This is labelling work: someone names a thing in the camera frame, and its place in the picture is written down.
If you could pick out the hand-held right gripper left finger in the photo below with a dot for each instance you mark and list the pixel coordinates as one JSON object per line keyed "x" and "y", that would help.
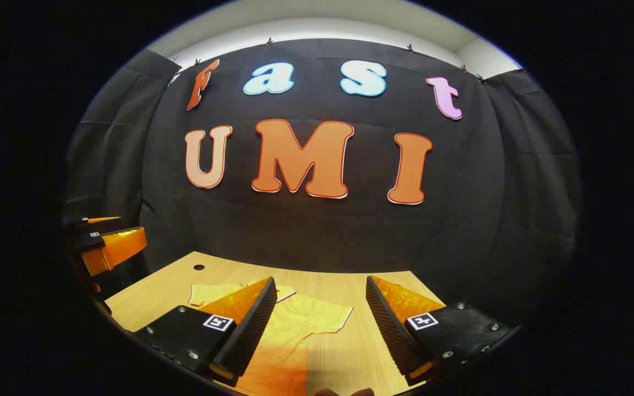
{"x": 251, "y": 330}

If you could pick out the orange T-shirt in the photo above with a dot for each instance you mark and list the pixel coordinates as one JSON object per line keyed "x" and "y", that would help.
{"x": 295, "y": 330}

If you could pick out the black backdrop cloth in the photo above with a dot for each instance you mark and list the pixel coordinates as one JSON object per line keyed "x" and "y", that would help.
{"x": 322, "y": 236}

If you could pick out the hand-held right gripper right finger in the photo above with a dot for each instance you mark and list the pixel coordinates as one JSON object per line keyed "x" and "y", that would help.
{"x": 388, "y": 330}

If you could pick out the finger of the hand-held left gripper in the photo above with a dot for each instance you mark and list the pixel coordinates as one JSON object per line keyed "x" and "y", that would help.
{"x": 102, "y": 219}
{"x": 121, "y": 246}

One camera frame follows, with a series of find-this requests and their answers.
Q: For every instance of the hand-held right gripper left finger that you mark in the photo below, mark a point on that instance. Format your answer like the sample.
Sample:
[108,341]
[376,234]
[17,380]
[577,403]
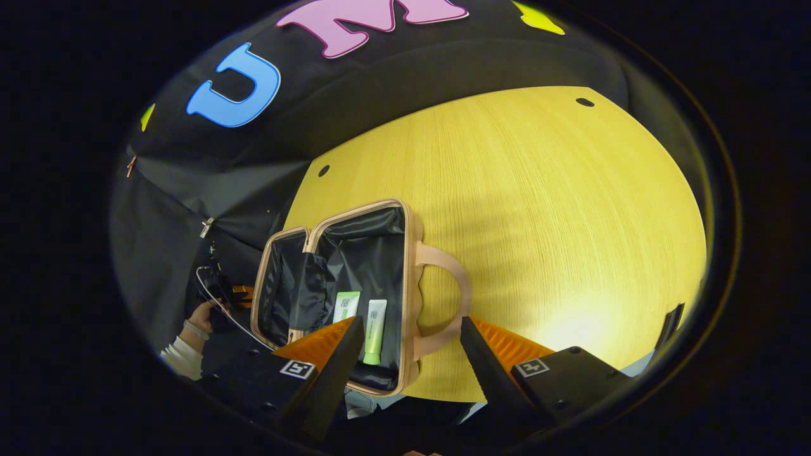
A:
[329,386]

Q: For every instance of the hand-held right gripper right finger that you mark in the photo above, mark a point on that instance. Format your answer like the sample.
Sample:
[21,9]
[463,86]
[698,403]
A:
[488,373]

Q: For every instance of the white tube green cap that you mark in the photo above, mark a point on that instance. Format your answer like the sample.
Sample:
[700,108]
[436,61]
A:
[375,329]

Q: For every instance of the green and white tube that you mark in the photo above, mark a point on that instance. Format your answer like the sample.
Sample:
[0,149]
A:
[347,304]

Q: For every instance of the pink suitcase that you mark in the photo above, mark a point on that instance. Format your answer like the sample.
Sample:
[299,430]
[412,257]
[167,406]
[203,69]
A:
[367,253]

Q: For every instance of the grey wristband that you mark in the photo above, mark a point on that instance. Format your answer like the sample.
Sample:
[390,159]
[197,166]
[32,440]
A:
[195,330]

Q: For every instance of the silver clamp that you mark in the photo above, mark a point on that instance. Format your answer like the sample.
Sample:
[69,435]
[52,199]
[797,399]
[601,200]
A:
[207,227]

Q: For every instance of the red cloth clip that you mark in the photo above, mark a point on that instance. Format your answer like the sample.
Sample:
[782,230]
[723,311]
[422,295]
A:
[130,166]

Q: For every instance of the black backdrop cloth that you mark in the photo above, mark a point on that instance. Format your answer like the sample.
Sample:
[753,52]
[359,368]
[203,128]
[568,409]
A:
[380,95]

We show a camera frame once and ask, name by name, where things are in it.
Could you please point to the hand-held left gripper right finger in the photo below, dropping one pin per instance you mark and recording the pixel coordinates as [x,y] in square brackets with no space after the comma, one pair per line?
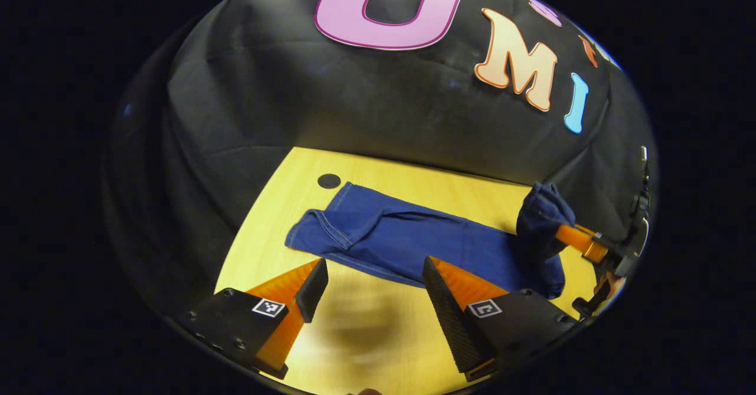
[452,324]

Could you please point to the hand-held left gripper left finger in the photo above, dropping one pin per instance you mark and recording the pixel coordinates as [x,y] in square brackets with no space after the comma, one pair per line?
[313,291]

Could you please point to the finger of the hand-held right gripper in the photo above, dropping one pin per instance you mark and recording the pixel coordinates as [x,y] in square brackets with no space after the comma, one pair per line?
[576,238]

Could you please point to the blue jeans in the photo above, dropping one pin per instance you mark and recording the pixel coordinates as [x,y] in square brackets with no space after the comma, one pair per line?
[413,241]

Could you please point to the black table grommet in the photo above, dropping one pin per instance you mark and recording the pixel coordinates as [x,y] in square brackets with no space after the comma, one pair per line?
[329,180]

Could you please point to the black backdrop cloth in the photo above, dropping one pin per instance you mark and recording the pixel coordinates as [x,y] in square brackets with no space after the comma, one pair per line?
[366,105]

....

> _EXERCISE DESCRIPTION_: Across the data above, how many lines include the word "frame"? Give only the number.

> _EXERCISE RESULT_: 3